> [RECORDED INFORMATION]
+++++

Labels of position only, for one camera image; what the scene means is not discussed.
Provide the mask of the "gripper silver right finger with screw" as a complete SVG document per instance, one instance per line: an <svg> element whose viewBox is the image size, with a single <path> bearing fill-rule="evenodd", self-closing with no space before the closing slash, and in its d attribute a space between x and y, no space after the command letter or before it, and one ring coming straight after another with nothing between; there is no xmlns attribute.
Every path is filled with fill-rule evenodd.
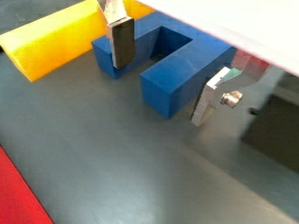
<svg viewBox="0 0 299 224"><path fill-rule="evenodd" d="M191 122L200 126L219 105L234 109L243 97L239 89L259 82L268 68L267 62L238 50L230 67L224 66L204 85Z"/></svg>

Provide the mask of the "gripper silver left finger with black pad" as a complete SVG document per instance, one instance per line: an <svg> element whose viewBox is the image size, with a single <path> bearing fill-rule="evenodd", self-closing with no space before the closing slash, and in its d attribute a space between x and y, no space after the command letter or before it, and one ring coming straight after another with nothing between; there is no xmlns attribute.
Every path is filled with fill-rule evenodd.
<svg viewBox="0 0 299 224"><path fill-rule="evenodd" d="M107 23L113 67L121 68L136 56L135 19L127 15L123 0L97 0L97 5Z"/></svg>

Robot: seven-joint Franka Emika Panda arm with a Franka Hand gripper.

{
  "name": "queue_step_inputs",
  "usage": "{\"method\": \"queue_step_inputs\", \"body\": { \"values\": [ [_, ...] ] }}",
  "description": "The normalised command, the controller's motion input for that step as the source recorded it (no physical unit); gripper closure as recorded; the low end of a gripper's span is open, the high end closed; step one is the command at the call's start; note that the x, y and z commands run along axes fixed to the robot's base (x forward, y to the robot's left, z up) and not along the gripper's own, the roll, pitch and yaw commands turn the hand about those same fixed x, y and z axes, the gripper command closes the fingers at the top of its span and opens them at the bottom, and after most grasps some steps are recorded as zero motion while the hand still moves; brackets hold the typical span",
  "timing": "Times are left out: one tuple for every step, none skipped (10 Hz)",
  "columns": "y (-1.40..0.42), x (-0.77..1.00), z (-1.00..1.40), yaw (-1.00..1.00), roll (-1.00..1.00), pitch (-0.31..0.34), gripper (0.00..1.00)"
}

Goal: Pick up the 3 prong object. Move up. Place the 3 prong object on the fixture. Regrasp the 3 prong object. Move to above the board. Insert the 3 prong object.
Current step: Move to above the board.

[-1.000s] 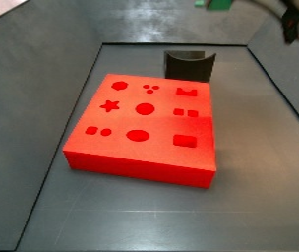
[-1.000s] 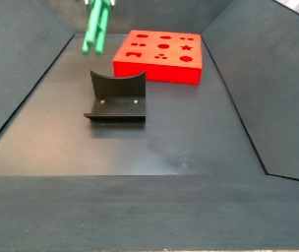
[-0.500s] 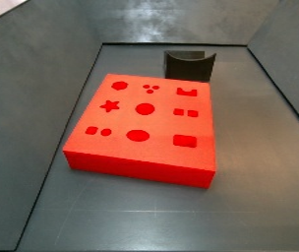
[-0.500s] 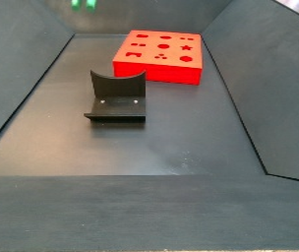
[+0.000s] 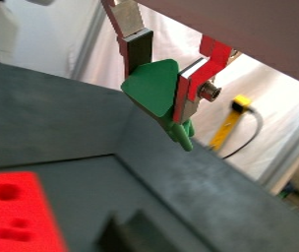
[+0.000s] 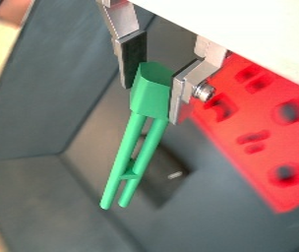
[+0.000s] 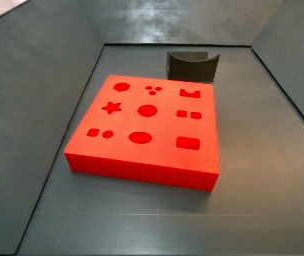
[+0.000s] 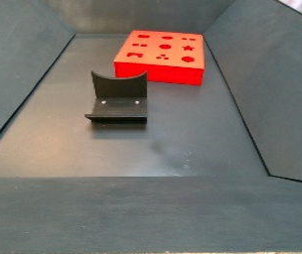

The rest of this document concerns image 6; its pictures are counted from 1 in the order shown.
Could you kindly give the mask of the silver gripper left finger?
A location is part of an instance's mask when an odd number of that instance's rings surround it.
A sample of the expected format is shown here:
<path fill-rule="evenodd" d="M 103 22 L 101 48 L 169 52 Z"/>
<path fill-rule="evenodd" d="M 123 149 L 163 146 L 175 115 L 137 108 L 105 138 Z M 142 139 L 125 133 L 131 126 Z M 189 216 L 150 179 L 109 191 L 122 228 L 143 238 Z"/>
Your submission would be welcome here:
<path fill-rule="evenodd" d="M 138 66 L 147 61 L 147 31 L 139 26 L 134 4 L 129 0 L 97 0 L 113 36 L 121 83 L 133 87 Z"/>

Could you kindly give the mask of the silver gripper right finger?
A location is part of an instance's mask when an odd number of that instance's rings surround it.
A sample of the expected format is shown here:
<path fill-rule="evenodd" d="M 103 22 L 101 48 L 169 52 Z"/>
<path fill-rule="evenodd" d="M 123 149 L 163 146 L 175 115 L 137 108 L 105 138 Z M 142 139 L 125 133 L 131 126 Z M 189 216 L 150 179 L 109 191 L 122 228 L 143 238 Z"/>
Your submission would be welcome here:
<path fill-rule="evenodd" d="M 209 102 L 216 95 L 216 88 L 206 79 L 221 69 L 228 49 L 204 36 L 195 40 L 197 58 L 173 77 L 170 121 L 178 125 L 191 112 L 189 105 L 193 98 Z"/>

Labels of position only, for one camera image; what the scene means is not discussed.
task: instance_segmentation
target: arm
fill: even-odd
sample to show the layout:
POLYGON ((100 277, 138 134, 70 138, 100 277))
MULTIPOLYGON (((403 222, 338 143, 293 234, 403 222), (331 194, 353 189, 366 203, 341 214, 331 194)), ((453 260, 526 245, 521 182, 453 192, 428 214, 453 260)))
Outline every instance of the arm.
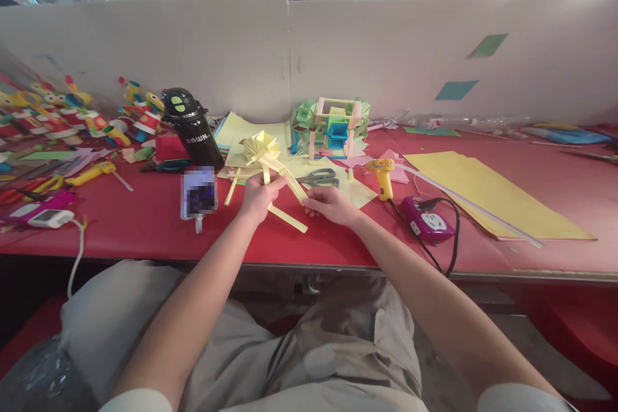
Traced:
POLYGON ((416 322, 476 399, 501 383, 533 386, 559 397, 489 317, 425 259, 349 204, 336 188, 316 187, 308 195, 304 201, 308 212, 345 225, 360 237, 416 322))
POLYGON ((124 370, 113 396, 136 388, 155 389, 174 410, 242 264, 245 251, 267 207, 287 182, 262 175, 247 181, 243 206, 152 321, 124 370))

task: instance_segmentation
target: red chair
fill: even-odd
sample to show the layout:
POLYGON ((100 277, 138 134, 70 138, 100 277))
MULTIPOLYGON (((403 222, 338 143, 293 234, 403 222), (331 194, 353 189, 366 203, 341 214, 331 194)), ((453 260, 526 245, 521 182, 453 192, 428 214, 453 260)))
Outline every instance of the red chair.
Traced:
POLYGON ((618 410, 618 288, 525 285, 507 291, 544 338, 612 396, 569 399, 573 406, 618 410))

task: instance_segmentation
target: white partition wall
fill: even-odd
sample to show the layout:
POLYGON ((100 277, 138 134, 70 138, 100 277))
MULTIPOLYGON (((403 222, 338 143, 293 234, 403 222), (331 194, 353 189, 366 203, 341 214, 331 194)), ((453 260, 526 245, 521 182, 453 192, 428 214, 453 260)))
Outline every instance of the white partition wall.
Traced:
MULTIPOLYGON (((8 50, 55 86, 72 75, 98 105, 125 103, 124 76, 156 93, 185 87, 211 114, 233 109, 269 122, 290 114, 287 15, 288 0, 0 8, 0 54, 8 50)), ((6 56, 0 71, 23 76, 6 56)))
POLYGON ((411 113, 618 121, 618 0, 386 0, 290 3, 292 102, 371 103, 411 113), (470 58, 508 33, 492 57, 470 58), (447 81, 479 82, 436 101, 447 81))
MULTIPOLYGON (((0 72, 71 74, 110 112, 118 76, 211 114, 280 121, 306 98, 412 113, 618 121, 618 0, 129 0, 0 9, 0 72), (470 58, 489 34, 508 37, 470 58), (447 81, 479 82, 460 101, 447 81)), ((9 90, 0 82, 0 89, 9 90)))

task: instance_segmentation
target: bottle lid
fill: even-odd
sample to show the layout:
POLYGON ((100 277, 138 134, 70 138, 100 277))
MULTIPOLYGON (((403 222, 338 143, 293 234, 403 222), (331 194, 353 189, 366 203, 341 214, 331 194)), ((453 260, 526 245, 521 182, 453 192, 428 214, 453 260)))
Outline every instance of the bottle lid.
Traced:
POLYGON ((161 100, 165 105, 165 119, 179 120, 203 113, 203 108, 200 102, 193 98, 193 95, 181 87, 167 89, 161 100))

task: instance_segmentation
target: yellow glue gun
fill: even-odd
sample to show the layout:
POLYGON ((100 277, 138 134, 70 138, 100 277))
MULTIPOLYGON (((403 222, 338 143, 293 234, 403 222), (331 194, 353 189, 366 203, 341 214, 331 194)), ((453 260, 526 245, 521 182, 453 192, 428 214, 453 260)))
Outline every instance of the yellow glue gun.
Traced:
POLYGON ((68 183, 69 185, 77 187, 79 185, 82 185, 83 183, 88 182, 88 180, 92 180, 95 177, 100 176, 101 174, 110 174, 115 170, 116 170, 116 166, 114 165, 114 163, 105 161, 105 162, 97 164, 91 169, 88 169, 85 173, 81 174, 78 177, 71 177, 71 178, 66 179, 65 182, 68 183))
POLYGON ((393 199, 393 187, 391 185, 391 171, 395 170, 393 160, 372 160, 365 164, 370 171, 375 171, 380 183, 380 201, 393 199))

+++++

> [EXERCISE DETAILS] The answer must be every line of the data that holds the word "white".

> [SOLUTION FOR THIS PROBLEM]
target: white partition wall
Outline every instance of the white partition wall.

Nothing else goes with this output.